Power lines, mobs, lathis, crackers, crowds, poison, speeding trains…there is an endless list of enemies the elephants of Odisha have made in the last forty years or so as the land they used to know transforms into unwelcome, forbidden ground.

Elephants of Chandaka

A few months ago, a herd of 21 elephants from the Chandaka-Dampada forest division entered nearby villages and ate and damaged paddy fields ready for harvest after months of labour. Chandaka Sal forest was once an elephant haven but now ignored, encroached, and just a tiny fragment of its elaborate past pushing the jumbos to look for food outside.

For the divisional forest officer (DFO) of Athagarh, Sasmita Lenka, the herd’s rampage and the villager’s anger were the trigger that led the department to think of long-term solutions, other than resolving the immediate conflict.

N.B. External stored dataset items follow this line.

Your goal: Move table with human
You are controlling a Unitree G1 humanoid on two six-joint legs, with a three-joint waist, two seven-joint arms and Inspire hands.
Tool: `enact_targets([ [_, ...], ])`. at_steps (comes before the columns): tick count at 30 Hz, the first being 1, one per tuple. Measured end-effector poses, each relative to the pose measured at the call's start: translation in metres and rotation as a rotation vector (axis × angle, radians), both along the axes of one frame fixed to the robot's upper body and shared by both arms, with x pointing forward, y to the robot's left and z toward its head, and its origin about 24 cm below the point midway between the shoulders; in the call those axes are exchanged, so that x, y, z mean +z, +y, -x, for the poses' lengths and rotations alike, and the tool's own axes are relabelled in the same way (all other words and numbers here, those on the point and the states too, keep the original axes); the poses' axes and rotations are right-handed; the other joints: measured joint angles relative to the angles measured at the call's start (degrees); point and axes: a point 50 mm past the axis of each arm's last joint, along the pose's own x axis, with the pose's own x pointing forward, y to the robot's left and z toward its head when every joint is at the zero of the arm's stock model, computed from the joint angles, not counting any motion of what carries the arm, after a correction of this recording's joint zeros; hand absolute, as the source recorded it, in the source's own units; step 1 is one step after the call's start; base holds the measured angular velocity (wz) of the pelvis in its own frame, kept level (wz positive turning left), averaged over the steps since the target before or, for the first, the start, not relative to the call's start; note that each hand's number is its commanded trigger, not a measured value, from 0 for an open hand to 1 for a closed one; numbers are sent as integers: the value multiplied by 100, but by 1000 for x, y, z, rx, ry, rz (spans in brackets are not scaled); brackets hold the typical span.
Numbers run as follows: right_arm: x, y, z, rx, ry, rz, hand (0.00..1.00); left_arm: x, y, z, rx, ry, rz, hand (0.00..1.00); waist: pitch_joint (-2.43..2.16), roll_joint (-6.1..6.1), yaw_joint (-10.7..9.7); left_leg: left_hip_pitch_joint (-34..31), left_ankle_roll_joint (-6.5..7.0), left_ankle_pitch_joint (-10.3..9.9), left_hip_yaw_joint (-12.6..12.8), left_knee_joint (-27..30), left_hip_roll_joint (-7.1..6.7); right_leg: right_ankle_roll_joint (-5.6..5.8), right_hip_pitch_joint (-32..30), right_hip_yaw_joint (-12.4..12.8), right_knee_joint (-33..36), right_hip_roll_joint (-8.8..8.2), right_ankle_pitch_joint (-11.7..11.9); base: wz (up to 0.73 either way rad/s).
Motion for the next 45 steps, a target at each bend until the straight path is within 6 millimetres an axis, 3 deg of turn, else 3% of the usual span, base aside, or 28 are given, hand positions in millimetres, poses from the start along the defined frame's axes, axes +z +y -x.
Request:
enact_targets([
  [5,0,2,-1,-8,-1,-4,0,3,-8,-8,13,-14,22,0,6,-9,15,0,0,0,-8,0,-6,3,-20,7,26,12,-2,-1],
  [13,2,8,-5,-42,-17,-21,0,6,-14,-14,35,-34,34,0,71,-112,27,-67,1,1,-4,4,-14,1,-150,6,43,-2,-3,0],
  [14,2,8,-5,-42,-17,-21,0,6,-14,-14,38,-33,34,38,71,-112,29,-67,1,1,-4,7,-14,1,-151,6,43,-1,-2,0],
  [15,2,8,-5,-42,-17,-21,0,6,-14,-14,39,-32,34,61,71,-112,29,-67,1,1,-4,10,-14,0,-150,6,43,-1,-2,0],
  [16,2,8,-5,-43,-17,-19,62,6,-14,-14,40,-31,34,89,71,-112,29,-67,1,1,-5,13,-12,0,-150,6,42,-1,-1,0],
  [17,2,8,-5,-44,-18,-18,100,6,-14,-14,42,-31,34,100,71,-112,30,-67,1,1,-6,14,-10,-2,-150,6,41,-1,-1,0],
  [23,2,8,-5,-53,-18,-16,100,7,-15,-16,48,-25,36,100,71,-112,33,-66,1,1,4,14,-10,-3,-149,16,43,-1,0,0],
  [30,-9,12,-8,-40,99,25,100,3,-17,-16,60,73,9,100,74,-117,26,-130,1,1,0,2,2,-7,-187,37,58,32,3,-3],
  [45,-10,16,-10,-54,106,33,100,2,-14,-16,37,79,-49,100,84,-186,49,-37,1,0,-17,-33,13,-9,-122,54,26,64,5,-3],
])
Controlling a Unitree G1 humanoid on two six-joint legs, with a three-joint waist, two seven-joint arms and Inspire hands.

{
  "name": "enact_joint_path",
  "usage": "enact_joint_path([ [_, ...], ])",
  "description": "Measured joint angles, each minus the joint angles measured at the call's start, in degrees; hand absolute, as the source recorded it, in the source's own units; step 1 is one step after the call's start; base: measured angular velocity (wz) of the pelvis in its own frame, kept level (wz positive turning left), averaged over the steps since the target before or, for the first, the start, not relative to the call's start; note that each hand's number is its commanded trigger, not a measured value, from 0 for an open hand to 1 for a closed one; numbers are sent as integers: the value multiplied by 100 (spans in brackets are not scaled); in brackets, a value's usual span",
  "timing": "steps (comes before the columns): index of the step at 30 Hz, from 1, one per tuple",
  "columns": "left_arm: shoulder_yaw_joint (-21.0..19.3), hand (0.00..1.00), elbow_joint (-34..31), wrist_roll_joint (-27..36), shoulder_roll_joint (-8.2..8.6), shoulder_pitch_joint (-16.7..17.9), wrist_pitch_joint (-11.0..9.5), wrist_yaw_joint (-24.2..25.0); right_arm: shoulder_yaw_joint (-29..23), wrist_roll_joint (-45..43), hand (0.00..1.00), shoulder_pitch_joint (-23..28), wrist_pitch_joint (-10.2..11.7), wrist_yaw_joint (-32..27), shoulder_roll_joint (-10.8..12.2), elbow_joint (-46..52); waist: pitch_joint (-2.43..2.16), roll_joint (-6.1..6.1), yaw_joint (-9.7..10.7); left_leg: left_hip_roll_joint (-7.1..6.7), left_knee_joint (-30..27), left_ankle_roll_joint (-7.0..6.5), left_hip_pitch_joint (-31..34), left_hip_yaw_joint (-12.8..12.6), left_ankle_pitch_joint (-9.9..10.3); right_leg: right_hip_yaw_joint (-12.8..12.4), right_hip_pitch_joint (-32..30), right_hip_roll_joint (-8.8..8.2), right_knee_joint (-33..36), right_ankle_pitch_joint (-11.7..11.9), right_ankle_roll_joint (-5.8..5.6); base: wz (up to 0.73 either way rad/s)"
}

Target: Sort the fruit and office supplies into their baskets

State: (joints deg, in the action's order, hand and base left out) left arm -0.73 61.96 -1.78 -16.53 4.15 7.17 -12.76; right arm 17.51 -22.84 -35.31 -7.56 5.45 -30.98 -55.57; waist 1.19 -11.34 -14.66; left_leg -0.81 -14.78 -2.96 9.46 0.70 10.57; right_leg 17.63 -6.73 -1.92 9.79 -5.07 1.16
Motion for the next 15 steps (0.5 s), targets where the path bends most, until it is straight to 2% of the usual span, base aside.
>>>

“Elephants often enter human habitations for want of adequate food in their natural habitats. If we can solve the problem by creating a solid food base for them, they will stop raiding human settlements,” she told The Telegraph.

And so the plan was made to plant Bamboo forests for the elephants inside the Chandaka forest land where there were patches of empty land. If not immediate, at least the plan ensured that in a few months and years, the elephants would have plenty of food inside the forests to stop them from venturing out of it.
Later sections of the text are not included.